Carlo, whose mother is Colombian (via Instagram), grew up in Puerto Rico on what she described to Authority Magazine as a "defunct dairy farm." After a childhood spent, per a third Instagram post "climb[ing] over a fence to steal guavas," Carlo moved to the mainland when she was six. While learning to speak English with the help of cartoons, and struggling to come to terms with the reality of winters, Carlo was often desperately homesick. It was Puerto Rican food that grounded her — specifically, the hearty Puerto Rican meat-based stew, sancocho. To this day she celebrates the recipe. "It will fill you up with hope for warmer days," she promises on Instagram. Want to know how to make it? Monti Carlo's website, "Island Girl Cooks" will teach you.

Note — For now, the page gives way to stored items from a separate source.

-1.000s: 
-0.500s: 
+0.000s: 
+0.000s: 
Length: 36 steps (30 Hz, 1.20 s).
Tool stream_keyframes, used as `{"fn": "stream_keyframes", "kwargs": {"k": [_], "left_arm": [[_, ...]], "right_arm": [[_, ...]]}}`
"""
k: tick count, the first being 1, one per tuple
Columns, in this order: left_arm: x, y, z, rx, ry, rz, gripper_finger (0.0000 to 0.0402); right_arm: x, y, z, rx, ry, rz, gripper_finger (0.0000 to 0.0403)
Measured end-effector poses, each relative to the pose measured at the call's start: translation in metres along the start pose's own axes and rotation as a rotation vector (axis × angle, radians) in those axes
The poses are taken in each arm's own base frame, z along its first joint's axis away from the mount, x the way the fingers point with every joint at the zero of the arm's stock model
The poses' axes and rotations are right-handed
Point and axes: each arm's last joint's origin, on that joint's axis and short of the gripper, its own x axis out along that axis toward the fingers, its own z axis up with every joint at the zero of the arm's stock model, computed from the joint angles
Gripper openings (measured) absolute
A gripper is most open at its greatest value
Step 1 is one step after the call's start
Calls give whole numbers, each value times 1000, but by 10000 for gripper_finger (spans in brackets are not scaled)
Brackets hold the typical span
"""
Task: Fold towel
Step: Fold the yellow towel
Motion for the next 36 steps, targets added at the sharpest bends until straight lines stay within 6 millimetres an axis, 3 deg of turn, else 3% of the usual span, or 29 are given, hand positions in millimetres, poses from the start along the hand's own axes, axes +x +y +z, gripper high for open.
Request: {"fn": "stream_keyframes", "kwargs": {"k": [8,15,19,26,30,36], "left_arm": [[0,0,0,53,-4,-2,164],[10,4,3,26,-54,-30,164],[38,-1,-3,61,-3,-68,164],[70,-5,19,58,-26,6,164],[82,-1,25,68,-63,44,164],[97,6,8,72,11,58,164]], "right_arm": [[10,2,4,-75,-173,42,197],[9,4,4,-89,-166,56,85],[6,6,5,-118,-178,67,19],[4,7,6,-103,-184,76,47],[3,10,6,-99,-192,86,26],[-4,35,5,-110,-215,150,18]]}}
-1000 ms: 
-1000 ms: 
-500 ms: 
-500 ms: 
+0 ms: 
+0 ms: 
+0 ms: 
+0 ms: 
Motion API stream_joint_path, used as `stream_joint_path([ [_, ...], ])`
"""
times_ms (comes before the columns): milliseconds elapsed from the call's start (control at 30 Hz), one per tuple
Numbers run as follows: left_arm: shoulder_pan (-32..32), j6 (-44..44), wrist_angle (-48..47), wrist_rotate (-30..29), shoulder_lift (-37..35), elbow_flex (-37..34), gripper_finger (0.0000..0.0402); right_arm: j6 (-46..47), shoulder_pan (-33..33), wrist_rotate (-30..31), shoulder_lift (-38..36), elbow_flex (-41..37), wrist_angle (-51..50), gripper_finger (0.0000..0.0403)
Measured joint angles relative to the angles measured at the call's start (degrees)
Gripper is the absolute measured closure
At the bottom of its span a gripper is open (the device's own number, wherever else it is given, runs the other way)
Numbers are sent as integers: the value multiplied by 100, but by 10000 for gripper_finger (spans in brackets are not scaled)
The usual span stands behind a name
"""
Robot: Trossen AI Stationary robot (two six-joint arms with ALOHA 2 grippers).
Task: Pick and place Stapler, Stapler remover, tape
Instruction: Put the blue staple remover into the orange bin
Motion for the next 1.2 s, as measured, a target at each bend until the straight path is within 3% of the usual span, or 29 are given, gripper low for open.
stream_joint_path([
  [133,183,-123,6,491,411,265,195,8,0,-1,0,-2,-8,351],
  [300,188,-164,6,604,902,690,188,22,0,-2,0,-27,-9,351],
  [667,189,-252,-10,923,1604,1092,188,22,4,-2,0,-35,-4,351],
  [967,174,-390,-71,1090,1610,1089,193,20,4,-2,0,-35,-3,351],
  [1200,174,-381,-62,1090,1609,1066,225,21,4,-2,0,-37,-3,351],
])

Why Monti Carlo wants to 'bring dinner back'
Monti Carlo hasn't always had time to enjoy her meals. That's one of the reasons she quit her job as a radio broadcaster in the first place. "I was working ridiculous hours and my kid was calling the nanny 'mommy' and I was like, 'No, I'm not going to do this anymore,'" Carlo recounted to KLCS. But life as a single mother, before making it big in the Food Network wasn't easy either. Carlo told Authority Magazine that she worked so many double shifts as a waitress at a restaurant that she'd wear her shoe two sizes bigger "to make room for the swelling."
But while the chef understands what it means to be impossibly busy, if there's one thing that Carlo would do for the world, she told Authority Magazine that it would be to "bring dinner back." For Carlo, eating dinner together isn't just about nutrition. "Everything connects to the dinner table: the health of your family, your community, and that of the planet," she explained. Wondering what to make for your next family sit down? Maybe try Carlo's sweet and spicey baked guava BBQ chicken wings which were featured in Men's Journal, and look like the reason that the divine invented ovens.